** What the task asks **
Take the lines below from the first through the one that contains "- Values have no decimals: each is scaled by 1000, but" and copy them exactly.

(Stored data)
┄┄┄┄┄┄

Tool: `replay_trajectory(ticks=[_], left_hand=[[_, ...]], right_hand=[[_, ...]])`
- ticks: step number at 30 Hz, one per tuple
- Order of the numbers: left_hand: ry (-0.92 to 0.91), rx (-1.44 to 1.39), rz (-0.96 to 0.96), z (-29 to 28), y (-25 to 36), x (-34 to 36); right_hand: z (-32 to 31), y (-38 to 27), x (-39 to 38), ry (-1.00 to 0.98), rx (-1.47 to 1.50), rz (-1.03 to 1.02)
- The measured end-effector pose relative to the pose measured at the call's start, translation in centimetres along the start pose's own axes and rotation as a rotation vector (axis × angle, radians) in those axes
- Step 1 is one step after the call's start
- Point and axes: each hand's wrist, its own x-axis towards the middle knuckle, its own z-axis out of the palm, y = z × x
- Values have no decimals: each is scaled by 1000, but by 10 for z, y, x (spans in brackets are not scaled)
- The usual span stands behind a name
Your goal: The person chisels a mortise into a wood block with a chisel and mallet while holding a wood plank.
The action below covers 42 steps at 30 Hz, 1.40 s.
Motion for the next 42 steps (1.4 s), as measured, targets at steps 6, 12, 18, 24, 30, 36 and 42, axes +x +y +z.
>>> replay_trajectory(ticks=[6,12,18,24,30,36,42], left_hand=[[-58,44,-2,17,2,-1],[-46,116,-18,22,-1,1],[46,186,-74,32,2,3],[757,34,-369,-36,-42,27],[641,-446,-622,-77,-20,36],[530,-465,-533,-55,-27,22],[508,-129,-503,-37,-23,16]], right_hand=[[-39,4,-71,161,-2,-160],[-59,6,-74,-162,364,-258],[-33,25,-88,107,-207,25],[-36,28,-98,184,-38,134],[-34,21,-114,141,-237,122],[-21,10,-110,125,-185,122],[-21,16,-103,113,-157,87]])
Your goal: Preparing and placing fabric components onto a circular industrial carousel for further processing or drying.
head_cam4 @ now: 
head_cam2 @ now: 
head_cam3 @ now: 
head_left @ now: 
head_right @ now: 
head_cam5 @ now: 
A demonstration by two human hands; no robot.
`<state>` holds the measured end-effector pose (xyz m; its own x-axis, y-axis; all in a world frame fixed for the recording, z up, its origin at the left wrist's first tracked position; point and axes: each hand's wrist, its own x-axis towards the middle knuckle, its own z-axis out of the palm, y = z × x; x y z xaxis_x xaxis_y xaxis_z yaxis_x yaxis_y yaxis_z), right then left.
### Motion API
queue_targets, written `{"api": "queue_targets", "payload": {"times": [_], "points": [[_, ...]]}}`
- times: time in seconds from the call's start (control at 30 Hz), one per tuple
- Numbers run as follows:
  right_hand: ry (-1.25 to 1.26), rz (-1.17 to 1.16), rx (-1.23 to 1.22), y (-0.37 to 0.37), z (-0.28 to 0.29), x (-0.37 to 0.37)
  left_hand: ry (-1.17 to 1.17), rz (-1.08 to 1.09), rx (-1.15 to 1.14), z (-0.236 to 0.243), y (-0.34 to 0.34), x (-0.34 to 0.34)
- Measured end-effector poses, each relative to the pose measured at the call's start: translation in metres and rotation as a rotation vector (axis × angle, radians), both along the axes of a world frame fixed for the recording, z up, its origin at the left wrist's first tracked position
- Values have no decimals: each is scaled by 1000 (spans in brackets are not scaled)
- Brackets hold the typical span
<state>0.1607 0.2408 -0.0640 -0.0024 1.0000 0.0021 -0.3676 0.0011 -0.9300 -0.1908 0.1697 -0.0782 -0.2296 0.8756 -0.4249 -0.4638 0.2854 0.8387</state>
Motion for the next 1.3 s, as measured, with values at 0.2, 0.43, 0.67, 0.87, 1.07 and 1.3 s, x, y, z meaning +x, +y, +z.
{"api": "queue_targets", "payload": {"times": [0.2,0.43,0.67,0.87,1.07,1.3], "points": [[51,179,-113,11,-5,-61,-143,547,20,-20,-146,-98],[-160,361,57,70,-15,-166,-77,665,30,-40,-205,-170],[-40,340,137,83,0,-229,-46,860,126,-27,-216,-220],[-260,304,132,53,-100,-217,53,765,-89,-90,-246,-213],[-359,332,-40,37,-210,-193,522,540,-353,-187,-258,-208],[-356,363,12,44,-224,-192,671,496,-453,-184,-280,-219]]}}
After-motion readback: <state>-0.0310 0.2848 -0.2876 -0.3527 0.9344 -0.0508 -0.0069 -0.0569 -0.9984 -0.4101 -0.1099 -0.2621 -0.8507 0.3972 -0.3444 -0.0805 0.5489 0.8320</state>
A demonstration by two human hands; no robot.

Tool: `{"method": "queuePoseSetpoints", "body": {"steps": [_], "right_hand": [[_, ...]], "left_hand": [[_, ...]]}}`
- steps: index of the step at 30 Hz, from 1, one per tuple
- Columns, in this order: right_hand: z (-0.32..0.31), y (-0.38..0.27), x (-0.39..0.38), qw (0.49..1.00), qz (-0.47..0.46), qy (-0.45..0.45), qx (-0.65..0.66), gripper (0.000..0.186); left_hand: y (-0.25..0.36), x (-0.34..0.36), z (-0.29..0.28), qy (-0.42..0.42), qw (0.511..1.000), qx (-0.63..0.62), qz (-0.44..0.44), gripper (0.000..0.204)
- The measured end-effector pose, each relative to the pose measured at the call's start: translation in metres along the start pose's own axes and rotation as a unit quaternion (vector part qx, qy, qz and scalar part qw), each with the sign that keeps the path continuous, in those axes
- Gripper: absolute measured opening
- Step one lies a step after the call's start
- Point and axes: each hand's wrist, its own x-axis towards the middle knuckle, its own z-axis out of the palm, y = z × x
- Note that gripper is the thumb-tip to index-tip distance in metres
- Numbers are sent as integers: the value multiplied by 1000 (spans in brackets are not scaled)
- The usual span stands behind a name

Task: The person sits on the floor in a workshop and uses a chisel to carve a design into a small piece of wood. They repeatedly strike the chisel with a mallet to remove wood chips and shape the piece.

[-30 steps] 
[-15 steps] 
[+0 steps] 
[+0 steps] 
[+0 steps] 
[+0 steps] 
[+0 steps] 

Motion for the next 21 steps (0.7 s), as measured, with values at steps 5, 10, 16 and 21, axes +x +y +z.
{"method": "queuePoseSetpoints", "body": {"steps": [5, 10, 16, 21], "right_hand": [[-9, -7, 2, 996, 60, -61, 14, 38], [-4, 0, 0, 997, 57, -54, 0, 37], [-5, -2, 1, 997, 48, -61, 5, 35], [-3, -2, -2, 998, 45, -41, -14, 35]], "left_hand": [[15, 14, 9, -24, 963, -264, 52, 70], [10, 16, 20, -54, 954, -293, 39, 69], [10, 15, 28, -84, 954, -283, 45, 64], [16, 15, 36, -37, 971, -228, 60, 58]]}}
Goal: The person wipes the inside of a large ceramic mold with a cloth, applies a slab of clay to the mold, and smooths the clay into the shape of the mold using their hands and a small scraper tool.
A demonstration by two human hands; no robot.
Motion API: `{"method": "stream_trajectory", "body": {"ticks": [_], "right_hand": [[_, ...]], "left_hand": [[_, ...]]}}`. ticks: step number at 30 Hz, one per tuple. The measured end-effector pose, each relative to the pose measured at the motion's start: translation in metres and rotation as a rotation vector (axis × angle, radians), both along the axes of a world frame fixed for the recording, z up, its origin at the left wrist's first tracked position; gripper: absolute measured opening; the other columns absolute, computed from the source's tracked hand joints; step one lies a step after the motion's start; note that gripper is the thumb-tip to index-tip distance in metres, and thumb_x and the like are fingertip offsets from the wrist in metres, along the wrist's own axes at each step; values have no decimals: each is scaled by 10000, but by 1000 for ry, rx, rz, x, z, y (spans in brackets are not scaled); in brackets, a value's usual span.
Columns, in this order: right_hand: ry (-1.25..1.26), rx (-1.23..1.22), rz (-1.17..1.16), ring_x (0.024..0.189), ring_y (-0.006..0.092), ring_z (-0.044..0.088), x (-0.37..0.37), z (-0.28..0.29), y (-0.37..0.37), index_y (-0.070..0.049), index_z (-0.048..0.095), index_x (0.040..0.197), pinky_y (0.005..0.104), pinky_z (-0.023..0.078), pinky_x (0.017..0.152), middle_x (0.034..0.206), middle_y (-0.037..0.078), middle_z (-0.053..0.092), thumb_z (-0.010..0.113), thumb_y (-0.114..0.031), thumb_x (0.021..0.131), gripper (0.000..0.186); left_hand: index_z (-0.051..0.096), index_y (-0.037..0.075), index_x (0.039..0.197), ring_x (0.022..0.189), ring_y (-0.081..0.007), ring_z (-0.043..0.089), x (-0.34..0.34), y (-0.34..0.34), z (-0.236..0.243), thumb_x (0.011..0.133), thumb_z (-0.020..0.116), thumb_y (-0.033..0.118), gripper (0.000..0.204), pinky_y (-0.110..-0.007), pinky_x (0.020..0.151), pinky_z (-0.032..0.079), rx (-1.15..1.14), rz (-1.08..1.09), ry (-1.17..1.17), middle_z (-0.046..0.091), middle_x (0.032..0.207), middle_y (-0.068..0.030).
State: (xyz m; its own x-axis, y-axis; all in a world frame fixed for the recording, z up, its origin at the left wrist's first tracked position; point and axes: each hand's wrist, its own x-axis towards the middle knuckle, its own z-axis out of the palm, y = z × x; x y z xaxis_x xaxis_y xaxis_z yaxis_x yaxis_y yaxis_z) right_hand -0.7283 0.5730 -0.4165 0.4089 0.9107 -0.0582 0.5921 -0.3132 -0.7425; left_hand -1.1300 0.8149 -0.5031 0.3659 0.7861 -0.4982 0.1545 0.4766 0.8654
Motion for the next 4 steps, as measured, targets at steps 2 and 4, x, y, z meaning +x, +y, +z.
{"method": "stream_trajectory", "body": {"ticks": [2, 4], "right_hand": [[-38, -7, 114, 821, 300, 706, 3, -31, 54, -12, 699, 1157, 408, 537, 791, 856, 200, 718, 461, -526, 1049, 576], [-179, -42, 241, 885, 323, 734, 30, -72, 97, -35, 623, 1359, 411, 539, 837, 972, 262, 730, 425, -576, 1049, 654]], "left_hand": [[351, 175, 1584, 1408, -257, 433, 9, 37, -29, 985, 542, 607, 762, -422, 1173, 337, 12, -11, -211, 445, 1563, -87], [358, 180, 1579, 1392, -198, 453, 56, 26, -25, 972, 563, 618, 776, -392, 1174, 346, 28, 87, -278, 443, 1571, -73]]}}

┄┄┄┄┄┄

** Answer to the problem **
Tool: `replay_trajectory(ticks=[_], left_hand=[[_, ...]], right_hand=[[_, ...]])`
- ticks: step number at 30 Hz, one per tuple
- Order of the numbers: left_hand: ry (-0.92 to 0.91), rx (-1.44 to 1.39), rz (-0.96 to 0.96), z (-29 to 28), y (-25 to 36), x (-34 to 36); right_hand: z (-32 to 31), y (-38 to 27), x (-39 to 38), ry (-1.00 to 0.98), rx (-1.47 to 1.50), rz (-1.03 to 1.02)
- The measured end-effector pose relative to the pose measured at the call's start, translation in centimetres along the start pose's own axes and rotation as a rotation vector (axis × angle, radians) in those axes
- Step 1 is one step after the call's start
- Point and axes: each hand's wrist, its own x-axis towards the middle knuckle, its own z-axis out of the palm, y = z × x
- Values have no decimals: each is scaled by 1000, but by 10 for z, y, x (spans in brackets are not scaled)

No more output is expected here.